### Task directions
Every entry must be transcribed exactly. Pictures are not part of the copy.

### Listed records

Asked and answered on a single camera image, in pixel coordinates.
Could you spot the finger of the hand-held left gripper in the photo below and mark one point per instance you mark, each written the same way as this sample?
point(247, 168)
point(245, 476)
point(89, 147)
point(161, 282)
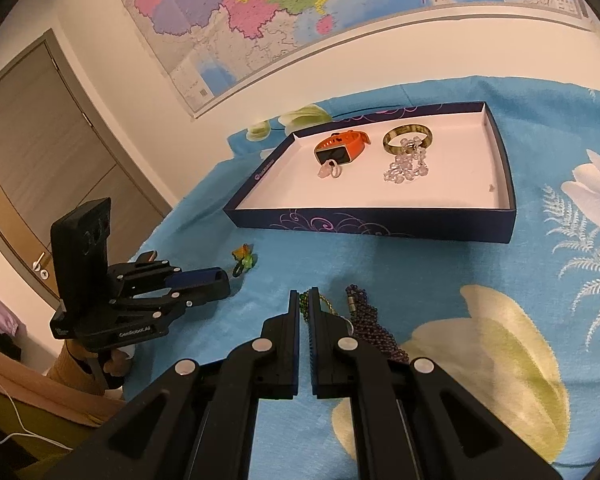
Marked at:
point(195, 277)
point(212, 290)

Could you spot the person's left forearm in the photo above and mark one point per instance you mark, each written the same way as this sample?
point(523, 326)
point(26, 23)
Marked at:
point(72, 370)

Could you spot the colourful wall map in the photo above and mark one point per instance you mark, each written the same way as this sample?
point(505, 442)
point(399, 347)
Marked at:
point(300, 15)

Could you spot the mottled green bangle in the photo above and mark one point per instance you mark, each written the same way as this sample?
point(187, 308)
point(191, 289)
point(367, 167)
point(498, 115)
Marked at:
point(397, 147)

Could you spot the green glass pendant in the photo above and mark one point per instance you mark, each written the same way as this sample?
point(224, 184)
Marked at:
point(244, 258)

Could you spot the person's left hand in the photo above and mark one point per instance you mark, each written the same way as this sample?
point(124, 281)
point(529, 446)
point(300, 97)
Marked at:
point(116, 362)

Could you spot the tan bed frame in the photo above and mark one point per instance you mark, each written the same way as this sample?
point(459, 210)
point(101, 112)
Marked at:
point(25, 377)

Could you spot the dark blue shallow box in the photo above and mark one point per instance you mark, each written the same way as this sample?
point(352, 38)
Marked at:
point(380, 190)

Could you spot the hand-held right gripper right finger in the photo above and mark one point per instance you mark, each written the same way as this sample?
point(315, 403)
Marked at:
point(316, 355)

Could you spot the orange smart watch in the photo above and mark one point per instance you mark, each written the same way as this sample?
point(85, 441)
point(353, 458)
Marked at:
point(337, 146)

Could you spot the grey door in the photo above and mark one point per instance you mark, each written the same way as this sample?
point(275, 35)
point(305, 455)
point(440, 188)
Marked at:
point(45, 160)

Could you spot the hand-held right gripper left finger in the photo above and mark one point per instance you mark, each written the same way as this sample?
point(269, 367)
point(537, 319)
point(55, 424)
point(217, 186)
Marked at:
point(294, 350)

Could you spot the blue floral bedsheet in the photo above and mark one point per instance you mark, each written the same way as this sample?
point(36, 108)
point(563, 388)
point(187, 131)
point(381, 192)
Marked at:
point(480, 285)

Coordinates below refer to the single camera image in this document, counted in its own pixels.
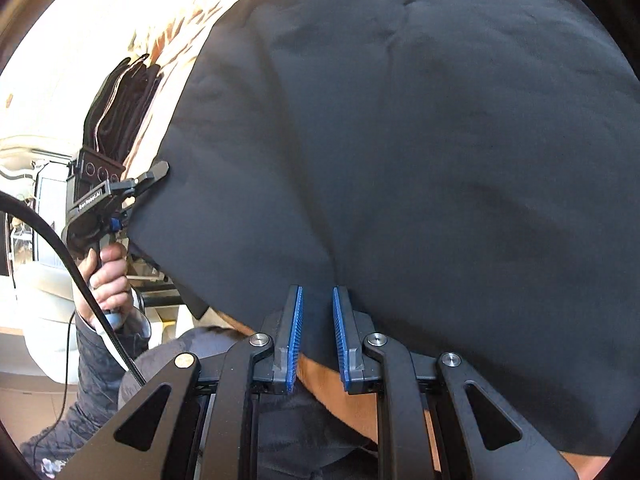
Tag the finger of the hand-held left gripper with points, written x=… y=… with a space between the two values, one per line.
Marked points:
x=155 y=172

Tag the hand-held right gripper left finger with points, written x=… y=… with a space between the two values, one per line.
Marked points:
x=295 y=340

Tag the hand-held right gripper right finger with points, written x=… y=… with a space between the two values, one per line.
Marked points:
x=341 y=340

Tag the black pants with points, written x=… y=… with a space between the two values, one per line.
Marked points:
x=425 y=135

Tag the person's left forearm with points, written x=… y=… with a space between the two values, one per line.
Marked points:
x=95 y=370

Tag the person's left hand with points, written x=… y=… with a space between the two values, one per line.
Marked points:
x=112 y=285

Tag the stack of folded black clothes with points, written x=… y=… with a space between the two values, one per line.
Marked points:
x=120 y=115

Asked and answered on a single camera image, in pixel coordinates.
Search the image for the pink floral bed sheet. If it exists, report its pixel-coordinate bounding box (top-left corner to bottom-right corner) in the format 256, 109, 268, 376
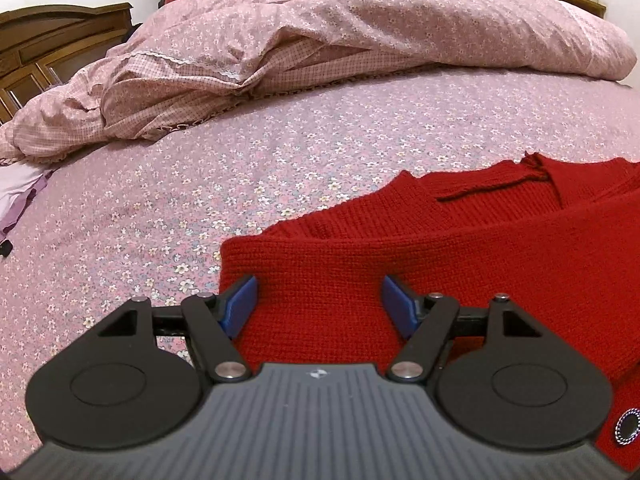
0, 67, 640, 461

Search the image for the lilac cloth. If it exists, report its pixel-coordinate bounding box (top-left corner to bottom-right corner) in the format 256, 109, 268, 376
0, 165, 55, 233

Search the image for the red knit cardigan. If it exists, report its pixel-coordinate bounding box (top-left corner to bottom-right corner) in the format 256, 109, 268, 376
220, 154, 640, 461

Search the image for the pink floral duvet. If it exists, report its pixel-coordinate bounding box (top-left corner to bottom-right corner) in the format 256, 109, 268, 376
0, 0, 638, 166

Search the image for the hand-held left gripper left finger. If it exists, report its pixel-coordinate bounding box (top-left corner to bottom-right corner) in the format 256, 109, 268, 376
95, 275, 258, 385

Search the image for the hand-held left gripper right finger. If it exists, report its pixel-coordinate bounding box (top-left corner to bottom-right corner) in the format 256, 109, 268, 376
381, 275, 546, 385

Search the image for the wooden headboard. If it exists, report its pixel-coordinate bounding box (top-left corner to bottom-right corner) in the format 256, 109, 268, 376
0, 2, 133, 126

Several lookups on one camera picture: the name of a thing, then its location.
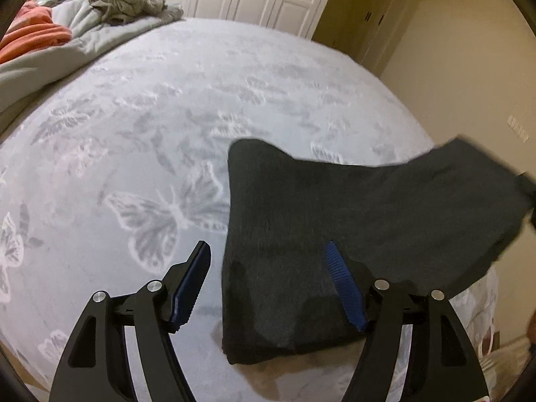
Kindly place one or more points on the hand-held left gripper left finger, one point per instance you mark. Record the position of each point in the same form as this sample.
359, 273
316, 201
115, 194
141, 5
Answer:
190, 284

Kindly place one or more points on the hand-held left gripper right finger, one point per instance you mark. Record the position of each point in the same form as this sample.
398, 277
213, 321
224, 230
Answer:
345, 284

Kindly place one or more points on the dark grey pants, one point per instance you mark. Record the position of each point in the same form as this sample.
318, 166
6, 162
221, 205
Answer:
326, 217

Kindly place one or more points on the bed with butterfly sheet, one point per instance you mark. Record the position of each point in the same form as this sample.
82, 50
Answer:
167, 113

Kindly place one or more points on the grey duvet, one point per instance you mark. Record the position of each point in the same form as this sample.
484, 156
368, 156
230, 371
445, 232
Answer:
63, 54

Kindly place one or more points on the beige built-in cupboard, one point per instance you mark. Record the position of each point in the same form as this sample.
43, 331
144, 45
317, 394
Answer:
364, 12

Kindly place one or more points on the crumpled grey garment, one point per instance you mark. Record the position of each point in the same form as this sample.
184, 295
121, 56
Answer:
125, 0

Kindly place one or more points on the orange blanket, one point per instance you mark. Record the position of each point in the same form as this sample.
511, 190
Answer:
29, 33

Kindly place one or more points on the wall socket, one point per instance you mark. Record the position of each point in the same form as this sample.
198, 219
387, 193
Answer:
518, 127

### The completed task
Asked and answered on a single camera image, in pixel coordinates.
Could you spot the finger of the hand-held left gripper in the photo below and mark one point per instance you mark, each written the same way as this sample?
point(247, 168)
point(245, 476)
point(89, 147)
point(161, 282)
Marked at:
point(195, 277)
point(212, 290)

Could you spot the person's left forearm in the photo above and mark one point per instance you mark, each written the same way as this sample?
point(523, 326)
point(26, 23)
Marked at:
point(72, 370)

Could you spot the colourful wall map in the photo above and mark one point per instance you mark, each written the same way as this sample?
point(505, 442)
point(399, 347)
Marked at:
point(300, 15)

Could you spot the mottled green bangle in the photo above and mark one point per instance you mark, each written the same way as this sample?
point(187, 308)
point(191, 289)
point(367, 167)
point(498, 115)
Marked at:
point(397, 147)

Could you spot the green glass pendant in the photo above and mark one point per instance you mark, each written the same way as this sample?
point(224, 184)
Marked at:
point(244, 258)

Could you spot the person's left hand in the photo above and mark one point per instance you mark, each written the same way as this sample?
point(124, 281)
point(529, 446)
point(300, 97)
Marked at:
point(116, 362)

Could you spot the tan bed frame in the photo above and mark one point per instance you mark, each written the same way as this sample?
point(459, 210)
point(101, 112)
Marked at:
point(25, 377)

Could you spot the dark blue shallow box in the photo above and mark one point per instance you mark, each written the same way as this sample?
point(352, 38)
Marked at:
point(380, 190)

Could you spot the hand-held right gripper right finger in the photo above and mark one point per instance you mark, each written the same way as this sample?
point(315, 403)
Marked at:
point(316, 355)

Could you spot the orange smart watch in the photo above and mark one point per instance you mark, each written the same way as this sample?
point(85, 441)
point(353, 458)
Marked at:
point(337, 146)

Could you spot the grey door in the photo above and mark one point per instance you mark, each written the same way as this sample?
point(275, 35)
point(305, 455)
point(440, 188)
Marked at:
point(45, 160)

Could you spot the hand-held right gripper left finger in the photo above and mark one point per instance you mark, each written the same way as this sample?
point(269, 367)
point(537, 319)
point(55, 424)
point(217, 186)
Marked at:
point(294, 350)

Could you spot the blue floral bedsheet in the photo above and mark one point per instance you mark, each written the same way as this sample?
point(36, 108)
point(563, 388)
point(187, 131)
point(381, 192)
Marked at:
point(480, 285)

Coordinates below refer to the single camera image in this document, counted in its own pixels.
Tag the finger of the hand-held left gripper with points, written x=… y=… with a space between the two values, one per line.
Marked points:
x=155 y=172

Tag the hand-held right gripper left finger with points, written x=… y=… with a space between the two values, one per line.
Marked points:
x=295 y=340

Tag the hand-held right gripper right finger with points, written x=… y=… with a space between the two values, one per line.
Marked points:
x=341 y=340

Tag the black pants with points, written x=… y=… with a space between the two values, one per line.
Marked points:
x=425 y=135

Tag the person's left forearm with points, written x=… y=… with a space between the two values, one per line.
Marked points:
x=95 y=370

Tag the person's left hand with points, written x=… y=… with a space between the two values, one per line.
Marked points:
x=112 y=285

Tag the stack of folded black clothes with points, written x=… y=… with a space between the two values, one per line.
Marked points:
x=120 y=115

Asked and answered on a single camera image, in pixel coordinates.
Search the image for the pink floral bed sheet. If it exists, report its pixel-coordinate bounding box (top-left corner to bottom-right corner) in the format 256, 109, 268, 376
0, 67, 640, 461

Search the image for the lilac cloth. If it exists, report its pixel-coordinate bounding box (top-left corner to bottom-right corner) in the format 256, 109, 268, 376
0, 165, 55, 233

Search the image for the red knit cardigan. If it exists, report its pixel-coordinate bounding box (top-left corner to bottom-right corner) in the format 256, 109, 268, 376
220, 154, 640, 461

Search the image for the pink floral duvet. If it exists, report its pixel-coordinate bounding box (top-left corner to bottom-right corner) in the format 256, 109, 268, 376
0, 0, 638, 166

Search the image for the hand-held left gripper left finger. If it exists, report its pixel-coordinate bounding box (top-left corner to bottom-right corner) in the format 256, 109, 268, 376
95, 275, 258, 385

Search the image for the hand-held left gripper right finger. If it exists, report its pixel-coordinate bounding box (top-left corner to bottom-right corner) in the format 256, 109, 268, 376
381, 275, 546, 385

Search the image for the wooden headboard. If it exists, report its pixel-coordinate bounding box (top-left corner to bottom-right corner) in the format 256, 109, 268, 376
0, 2, 133, 126

Several lookups on one camera picture: the name of a thing, then its location.
Kindly place one or more points on the hand-held left gripper left finger, one point per instance you mark. Record the position of each point in the same form as this sample.
359, 273
316, 201
115, 194
141, 5
Answer:
190, 284

Kindly place one or more points on the hand-held left gripper right finger, one point per instance you mark. Record the position of each point in the same form as this sample.
398, 277
213, 321
224, 230
Answer:
345, 284

Kindly place one or more points on the dark grey pants, one point per instance you mark. Record the position of each point in the same form as this sample.
318, 166
6, 162
221, 205
Answer:
326, 217

Kindly place one or more points on the bed with butterfly sheet, one point per instance you mark. Record the position of each point in the same form as this sample.
82, 50
Answer:
167, 113

Kindly place one or more points on the grey duvet, one point per instance you mark. Record the position of each point in the same form as this sample.
484, 156
368, 156
230, 371
445, 232
Answer:
63, 54

Kindly place one or more points on the beige built-in cupboard, one point per instance you mark. Record the position of each point in the same form as this sample.
43, 331
144, 45
317, 394
Answer:
364, 12

Kindly place one or more points on the crumpled grey garment, one point per instance you mark. Record the position of each point in the same form as this sample.
184, 295
121, 56
Answer:
125, 0

Kindly place one or more points on the orange blanket, one point per instance you mark. Record the position of each point in the same form as this sample.
511, 190
Answer:
29, 33

Kindly place one or more points on the wall socket, one point per instance you mark. Record the position of each point in the same form as this sample.
198, 219
387, 193
Answer:
518, 127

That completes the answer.